(Beginning of INFORMATION SUPPLIED)

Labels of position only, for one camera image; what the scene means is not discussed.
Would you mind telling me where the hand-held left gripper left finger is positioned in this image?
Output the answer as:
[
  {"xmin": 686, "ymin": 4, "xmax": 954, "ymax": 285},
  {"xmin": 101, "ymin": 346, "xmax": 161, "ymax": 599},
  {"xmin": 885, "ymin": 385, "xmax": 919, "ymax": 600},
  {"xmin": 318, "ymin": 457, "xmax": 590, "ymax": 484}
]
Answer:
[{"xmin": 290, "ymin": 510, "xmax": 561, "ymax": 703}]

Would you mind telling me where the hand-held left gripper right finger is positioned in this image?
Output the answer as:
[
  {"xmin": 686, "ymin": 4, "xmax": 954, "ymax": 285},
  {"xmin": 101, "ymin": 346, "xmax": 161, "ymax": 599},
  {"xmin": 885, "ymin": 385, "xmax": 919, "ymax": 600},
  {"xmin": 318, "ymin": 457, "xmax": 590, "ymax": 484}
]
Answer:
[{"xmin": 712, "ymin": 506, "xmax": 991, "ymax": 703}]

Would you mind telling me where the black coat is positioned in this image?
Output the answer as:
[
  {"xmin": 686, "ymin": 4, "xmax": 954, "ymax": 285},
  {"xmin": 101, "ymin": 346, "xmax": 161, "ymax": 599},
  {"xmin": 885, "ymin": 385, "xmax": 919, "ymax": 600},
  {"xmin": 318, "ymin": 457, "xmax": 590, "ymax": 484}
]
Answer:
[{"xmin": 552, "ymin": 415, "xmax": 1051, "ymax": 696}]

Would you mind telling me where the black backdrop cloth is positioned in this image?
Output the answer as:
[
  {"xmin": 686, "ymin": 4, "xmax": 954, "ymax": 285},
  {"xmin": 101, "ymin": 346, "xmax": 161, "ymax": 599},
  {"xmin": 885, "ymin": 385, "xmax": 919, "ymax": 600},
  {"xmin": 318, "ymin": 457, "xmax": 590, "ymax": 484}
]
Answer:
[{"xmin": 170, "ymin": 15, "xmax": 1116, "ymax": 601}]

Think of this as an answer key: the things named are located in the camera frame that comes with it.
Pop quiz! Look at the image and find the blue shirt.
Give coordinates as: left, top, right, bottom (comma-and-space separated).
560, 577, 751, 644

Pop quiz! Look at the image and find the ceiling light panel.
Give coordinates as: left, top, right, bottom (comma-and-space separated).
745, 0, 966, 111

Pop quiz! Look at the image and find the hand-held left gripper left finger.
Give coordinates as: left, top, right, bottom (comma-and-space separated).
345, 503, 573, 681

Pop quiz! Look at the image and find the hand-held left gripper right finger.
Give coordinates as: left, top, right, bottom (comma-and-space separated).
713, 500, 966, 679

(End of INFORMATION SUPPLIED)

WHAT TO DO | Whenever "black" occurs in a line of the entries, copy that line.

TASK OUTPUT |
Would you mind telling me where the black coat is positioned in this image?
Would you mind telling me where the black backdrop cloth is positioned in this image?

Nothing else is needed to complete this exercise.